Exercise instructions -
Give back each entry exactly as written, apart from the pictures.

Record set -
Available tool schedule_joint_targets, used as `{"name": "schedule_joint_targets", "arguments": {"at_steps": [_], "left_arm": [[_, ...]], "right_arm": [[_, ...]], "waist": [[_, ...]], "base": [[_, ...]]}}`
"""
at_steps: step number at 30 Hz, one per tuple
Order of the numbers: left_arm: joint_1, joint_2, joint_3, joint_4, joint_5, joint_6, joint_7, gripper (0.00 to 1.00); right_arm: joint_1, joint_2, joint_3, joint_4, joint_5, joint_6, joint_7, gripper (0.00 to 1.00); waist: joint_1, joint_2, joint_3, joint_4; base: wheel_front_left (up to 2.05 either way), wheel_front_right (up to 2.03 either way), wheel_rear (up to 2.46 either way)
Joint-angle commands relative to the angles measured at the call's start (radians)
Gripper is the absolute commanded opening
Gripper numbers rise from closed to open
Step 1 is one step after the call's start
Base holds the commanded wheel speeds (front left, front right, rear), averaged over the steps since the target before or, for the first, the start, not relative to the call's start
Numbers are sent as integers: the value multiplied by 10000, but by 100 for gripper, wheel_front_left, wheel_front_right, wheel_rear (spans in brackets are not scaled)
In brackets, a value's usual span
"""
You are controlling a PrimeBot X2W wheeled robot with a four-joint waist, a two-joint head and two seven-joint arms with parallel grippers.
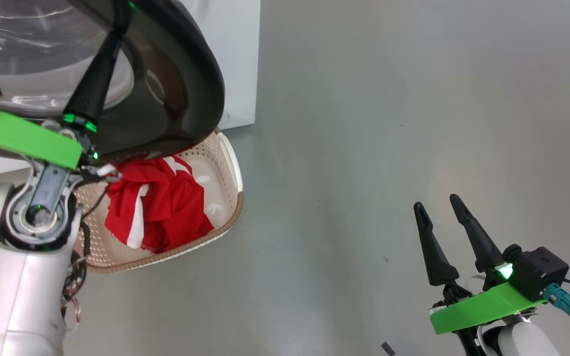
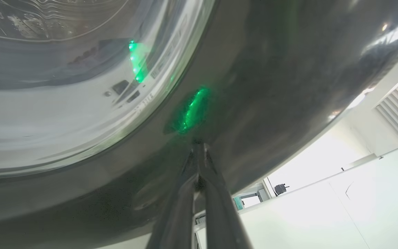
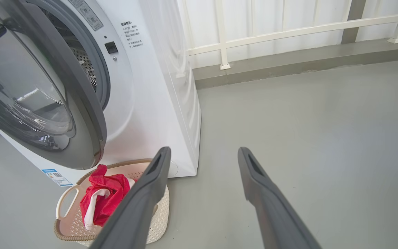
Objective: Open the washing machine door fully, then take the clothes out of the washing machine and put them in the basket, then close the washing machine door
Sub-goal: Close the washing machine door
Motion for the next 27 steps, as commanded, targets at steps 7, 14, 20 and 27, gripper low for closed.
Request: {"name": "schedule_joint_targets", "arguments": {"at_steps": [7, 14, 20, 27], "left_arm": [[-815, 537, -67, 188, 4, -61, -532, 0], [-468, 636, -394, 95, -211, -61, -779, 0], [157, 626, -572, -45, -288, -61, -1099, 0], [1361, 565, -875, -342, -377, -61, -1616, 0]], "right_arm": [[-121, -21, 184, -255, 221, 75, -65, 100], [-12, -20, 55, -235, 143, 75, -65, 100], [146, -20, -81, -214, -10, 75, -65, 100], [373, -20, -250, -166, -213, 75, -65, 100]], "waist": [[0, 0, 13, -99], [0, 0, -198, 99], [0, 0, -464, 382], [0, 0, -840, 837]], "base": [[0, 0, 0], [0, 0, 0], [0, 0, 0], [0, 0, 0]]}}
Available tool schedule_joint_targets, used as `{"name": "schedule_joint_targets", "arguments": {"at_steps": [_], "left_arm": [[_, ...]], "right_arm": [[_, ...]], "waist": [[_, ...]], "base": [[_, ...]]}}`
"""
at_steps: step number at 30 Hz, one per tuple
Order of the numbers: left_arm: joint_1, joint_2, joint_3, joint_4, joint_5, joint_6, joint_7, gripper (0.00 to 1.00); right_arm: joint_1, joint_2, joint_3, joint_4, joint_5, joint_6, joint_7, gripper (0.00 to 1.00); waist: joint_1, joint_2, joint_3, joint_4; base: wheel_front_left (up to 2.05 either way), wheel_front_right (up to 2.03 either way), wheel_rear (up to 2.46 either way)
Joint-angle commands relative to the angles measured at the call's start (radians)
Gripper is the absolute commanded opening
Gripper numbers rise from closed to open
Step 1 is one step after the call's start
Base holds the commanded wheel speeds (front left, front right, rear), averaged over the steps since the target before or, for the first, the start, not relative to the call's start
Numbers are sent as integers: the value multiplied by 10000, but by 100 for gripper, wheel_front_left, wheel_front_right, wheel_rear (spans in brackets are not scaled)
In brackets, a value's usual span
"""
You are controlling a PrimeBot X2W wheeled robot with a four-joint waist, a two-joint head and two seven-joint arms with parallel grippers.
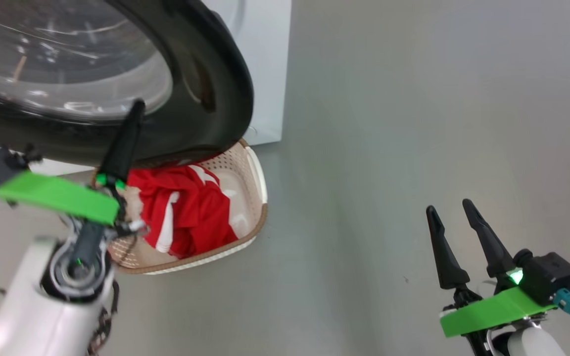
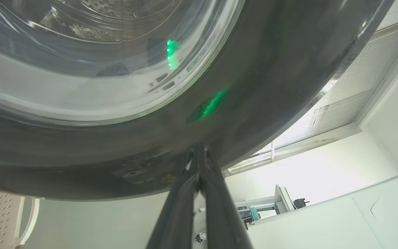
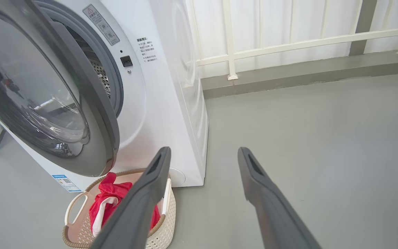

Solution to the exercise -
Available tool schedule_joint_targets, used as `{"name": "schedule_joint_targets", "arguments": {"at_steps": [_], "left_arm": [[_, ...]], "right_arm": [[_, ...]], "waist": [[_, ...]], "base": [[_, ...]]}}`
"""
at_steps: step number at 30 Hz, one per tuple
Order of the numbers: left_arm: joint_1, joint_2, joint_3, joint_4, joint_5, joint_6, joint_7, gripper (0.00 to 1.00); right_arm: joint_1, joint_2, joint_3, joint_4, joint_5, joint_6, joint_7, gripper (0.00 to 1.00); waist: joint_1, joint_2, joint_3, joint_4; base: wheel_front_left (up to 2.05 either way), wheel_front_right (up to 2.03 either way), wheel_rear (up to 2.46 either way)
Joint-angle commands relative to the angles measured at the call's start (radians)
Gripper is the absolute commanded opening
Gripper numbers rise from closed to open
Step 1 is one step after the call's start
Base holds the commanded wheel speeds (front left, front right, rear), averaged over the steps since the target before or, for the first, the start, not relative to the call's start
Numbers are sent as integers: the value multiplied by 10000, but by 100 for gripper, wheel_front_left, wheel_front_right, wheel_rear (spans in brackets are not scaled)
In brackets, a value's usual span
"""
You are controlling a PrimeBot X2W wheeled robot with a four-joint waist, a two-joint head and two seven-joint arms with parallel grippers.
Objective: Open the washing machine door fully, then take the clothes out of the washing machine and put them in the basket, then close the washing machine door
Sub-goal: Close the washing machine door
Motion for the next 27 steps, as commanded, targets at steps 7, 14, 20 and 27, gripper low for closed.
Request: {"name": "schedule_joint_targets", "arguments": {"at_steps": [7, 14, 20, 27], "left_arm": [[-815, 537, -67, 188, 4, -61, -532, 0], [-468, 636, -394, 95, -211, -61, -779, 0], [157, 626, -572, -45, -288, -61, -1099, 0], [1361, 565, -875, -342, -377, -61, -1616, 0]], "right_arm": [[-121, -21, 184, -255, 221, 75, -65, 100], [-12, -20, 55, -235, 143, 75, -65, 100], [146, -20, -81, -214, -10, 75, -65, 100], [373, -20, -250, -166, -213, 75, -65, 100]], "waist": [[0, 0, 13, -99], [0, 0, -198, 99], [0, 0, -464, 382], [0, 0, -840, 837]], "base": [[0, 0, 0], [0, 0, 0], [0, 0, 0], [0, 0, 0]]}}
Available tool schedule_joint_targets, used as `{"name": "schedule_joint_targets", "arguments": {"at_steps": [_], "left_arm": [[_, ...]], "right_arm": [[_, ...]], "waist": [[_, ...]], "base": [[_, ...]]}}`
"""
at_steps: step number at 30 Hz, one per tuple
Order of the numbers: left_arm: joint_1, joint_2, joint_3, joint_4, joint_5, joint_6, joint_7, gripper (0.00 to 1.00); right_arm: joint_1, joint_2, joint_3, joint_4, joint_5, joint_6, joint_7, gripper (0.00 to 1.00); waist: joint_1, joint_2, joint_3, joint_4; base: wheel_front_left (up to 2.05 either way), wheel_front_right (up to 2.03 either way), wheel_rear (up to 2.46 either way)
Joint-angle commands relative to the angles measured at the call's start (radians)
Gripper is the absolute commanded opening
Gripper numbers rise from closed to open
Step 1 is one step after the call's start
Base holds the commanded wheel speeds (front left, front right, rear), averaged over the steps since the target before or, for the first, the start, not relative to the call's start
Numbers are sent as integers: the value multiplied by 10000, but by 100 for gripper, wheel_front_left, wheel_front_right, wheel_rear (spans in brackets are not scaled)
In brackets, a value's usual span
"""
You are controlling a PrimeBot X2W wheeled robot with a four-joint waist, a two-joint head and two seven-joint arms with parallel grippers.

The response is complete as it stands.